Meine Bagage
Sie werden das kennen: Sie beschäftigen sich intensiv mit einer Sache, ganz gleich, worum es sich handelt, und Sie können sich für nichts anderes mehr begeistern. Tag und Nacht laufen Sie mit Ihren Ideen herum.
So geht es mir mit meiner Bagage.
„Wir versammeln uns am Abend, Männer und Frauen, trinken alle Flaschen leer, sind aber nicht betrunken.“
Die Verstorbenen tun so, als würden sie noch leben, sie kommentieren mein Leben, machen mich auf Fehler aufmerksam, und wenn sie eine gute Luft haben, loben sie mich.
Zum Beispiel heute Nacht: Vati kam aus seiner himmlischen Bücherhöhle und wollte mit mir über Fiktion reden. Er kann sehr stur sein. Ich erklärte ihm, dass mich die Fiktion schützt, dass, wenn ich über meine Bagage schreibe und dabei erfinde, mir niemand an den Kragen gehen kann. Er hat mir erzählt, sie wohnen alle miteinander da oben in der Luft in einem sehr schönen Gebiet, Palmen gibt es und gleichzeitig Tannen, Olivenbäume und Mammutbäume und Schlingpflanzen.
„Also“, sagte ich zu ihm, „wohnt ihr in einer Art Urwald? Oder ist es Hollywood, eine Filmkulisse?“
„Das kannst du dir nicht vorstellen, weil es nur für die Verstorbenen gilt“, erklärt er mir. „Hör zu, Tochter, wir haben für uns ein abgezirkeltes Gebiet zur Verfügung. Einmal wollte die Tochter von Onkel Heinrich durch unser Tor eintreten, du kennst sie, es ist die Eingebildete, die nicht Schöne. Sie wollte ihren Vater sprechen, aber der zeigte sich nicht. Man kann sich hier oben nämlich auch zurückziehen. Sie hat es sich mit uns verscherzt, und deshalb musste sie wieder abdampfen. Ich denke, sie wohnt nun bei den Verbitterten. Sie gehört nicht mehr zur Bagage, zu diesen ganz besonderen Leuten, die furchtlos und treu zu Ihresgleichen sind. Manchmal, hör zu Tochter, halte ich Vorlesestunden ab, und sie kommen scharenweise und hören mir zu. Deine Mutti ist immer neben mir. Richard, dein Bruder, strawanzt am Zaun entlang, sieht nach den Tieren. Er hat behauptet, es gäbe Tiger hier heroben. Quatsch! Ich jedenfalls habe noch keinen gesehen. Onkel Sepp spielt immer wieder Schach mit mir. Wir haben es zur Meisterschaft gebracht. Er ist eine Spur besser, leider. Eine Schachweltmeisterin rief uns über den Zaun zu und gab uns Tipps. Wir haben sehr viel Zeit hier heroben. Onkel Walter hatte irgendwo Bier aufgetrieben, ich weiß nicht, wo man das hier organisieren kann. Ich mag Bier nicht. Da brachte er für mich Whisky. Er hat immer Frauen um sich, ist gar nicht wählerisch. Genauso wie unten in seinem Leben. Es gibt die ganze Bandbreite, er liebt sie alle, sagt er, du kennst ihn ja. Sie himmeln ihn an, komisch klingt das: anhimmeln im Himmel. Und dann womöglich eine Ewigkeit lang.

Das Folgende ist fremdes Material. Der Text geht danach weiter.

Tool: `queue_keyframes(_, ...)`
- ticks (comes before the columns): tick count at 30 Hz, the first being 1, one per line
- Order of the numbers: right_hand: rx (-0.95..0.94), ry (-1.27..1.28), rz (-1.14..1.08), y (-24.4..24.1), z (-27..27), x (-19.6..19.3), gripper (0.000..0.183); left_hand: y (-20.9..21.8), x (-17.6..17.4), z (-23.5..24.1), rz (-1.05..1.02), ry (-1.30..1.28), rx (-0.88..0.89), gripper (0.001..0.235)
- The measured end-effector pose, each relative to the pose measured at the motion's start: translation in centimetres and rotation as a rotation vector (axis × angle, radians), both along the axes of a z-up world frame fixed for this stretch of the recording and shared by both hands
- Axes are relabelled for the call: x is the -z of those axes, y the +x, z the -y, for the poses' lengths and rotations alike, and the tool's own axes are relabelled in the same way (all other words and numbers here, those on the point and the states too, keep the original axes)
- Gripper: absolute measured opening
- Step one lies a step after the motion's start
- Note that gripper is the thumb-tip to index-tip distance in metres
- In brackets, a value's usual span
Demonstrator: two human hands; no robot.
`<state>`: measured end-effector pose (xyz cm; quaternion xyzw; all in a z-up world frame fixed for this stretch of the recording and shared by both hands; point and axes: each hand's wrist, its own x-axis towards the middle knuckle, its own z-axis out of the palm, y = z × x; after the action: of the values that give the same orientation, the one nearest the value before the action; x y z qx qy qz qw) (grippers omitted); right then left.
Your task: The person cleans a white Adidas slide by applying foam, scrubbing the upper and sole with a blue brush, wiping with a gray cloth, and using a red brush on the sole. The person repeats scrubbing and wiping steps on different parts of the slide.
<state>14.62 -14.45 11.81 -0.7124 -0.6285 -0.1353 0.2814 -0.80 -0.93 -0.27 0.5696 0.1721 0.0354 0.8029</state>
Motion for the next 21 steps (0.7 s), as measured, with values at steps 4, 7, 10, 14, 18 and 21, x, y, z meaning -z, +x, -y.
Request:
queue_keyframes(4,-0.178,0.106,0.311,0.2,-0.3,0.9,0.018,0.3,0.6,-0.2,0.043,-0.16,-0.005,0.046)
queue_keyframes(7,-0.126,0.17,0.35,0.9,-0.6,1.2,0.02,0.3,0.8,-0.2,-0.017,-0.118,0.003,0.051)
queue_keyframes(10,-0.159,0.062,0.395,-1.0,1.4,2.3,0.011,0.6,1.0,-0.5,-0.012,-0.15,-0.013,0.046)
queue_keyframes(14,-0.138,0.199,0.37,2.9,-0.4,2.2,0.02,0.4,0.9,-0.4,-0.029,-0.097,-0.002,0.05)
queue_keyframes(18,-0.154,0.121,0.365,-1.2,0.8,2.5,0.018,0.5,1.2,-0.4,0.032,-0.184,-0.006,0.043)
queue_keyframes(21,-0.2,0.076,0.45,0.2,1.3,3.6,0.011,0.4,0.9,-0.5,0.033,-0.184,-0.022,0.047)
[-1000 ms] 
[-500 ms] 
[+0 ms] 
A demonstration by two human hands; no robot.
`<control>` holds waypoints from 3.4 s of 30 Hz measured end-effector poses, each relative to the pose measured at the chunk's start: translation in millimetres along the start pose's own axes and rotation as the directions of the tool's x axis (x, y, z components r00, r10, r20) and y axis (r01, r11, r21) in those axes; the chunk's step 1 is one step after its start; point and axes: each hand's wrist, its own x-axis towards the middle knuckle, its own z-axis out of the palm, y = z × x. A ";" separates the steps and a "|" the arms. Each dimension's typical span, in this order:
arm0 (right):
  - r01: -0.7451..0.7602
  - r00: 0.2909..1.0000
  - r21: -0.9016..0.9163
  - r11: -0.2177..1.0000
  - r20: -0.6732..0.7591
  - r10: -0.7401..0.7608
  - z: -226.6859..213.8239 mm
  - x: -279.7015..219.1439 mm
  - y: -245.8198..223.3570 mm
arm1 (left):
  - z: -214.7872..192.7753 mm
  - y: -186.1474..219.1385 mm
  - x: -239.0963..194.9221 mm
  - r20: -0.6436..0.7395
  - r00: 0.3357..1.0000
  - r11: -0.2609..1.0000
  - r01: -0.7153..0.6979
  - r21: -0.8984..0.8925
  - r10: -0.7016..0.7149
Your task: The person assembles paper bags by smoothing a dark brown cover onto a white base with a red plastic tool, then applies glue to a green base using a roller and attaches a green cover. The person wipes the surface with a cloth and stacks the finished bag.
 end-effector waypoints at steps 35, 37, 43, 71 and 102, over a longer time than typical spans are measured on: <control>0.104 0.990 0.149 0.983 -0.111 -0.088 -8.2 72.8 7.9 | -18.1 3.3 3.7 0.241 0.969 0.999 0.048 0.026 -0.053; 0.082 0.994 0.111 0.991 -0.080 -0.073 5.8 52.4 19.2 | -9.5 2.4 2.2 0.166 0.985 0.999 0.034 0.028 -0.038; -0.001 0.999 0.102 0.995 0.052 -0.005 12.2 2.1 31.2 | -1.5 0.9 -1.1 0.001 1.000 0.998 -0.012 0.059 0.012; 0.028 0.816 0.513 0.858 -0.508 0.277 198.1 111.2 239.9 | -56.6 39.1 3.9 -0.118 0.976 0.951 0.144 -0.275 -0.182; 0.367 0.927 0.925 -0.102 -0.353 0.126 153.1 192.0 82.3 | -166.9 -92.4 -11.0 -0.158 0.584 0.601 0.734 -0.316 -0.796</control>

Wir versammeln uns am Abend, Männer und Frauen, trinken alle Flaschen leer, sind aber nicht betrunken. Man kann auch rauchen, und es ist nicht schädlich. Onkel Sepp behauptet, es sei sogar gesund. Es ist nur Nostalgie, was wir tun. Wir wissen nicht, ob wir es wiederholen möchten. Ich freue mich immer besonders, wenn Richard, mein Löwenherz, zu mir kommt, dein schneidiger Bruder. Er erzählt mir aus seinem Leben, Dinge, die ich nicht kannte, als wir beide noch lebten. Dass er einmal von Tante Irma abgehauen ist. Da war er acht Jahre alt. Er hatte sich in einer Höhle versteckt. Erst nach zwei Tagen haben sie ihn als vermisst gemeldet. Ein Bild war in der Zeitung, er in kurzen Hosen, mit einem Pullunder über dem weißen Hemd und mit Turnschuhen.“
Das und mehr hat mit mein Vater vom Himmel herunter erzählt …
Monika Helfer ist Schriftstellerin und lebt in Hohenems.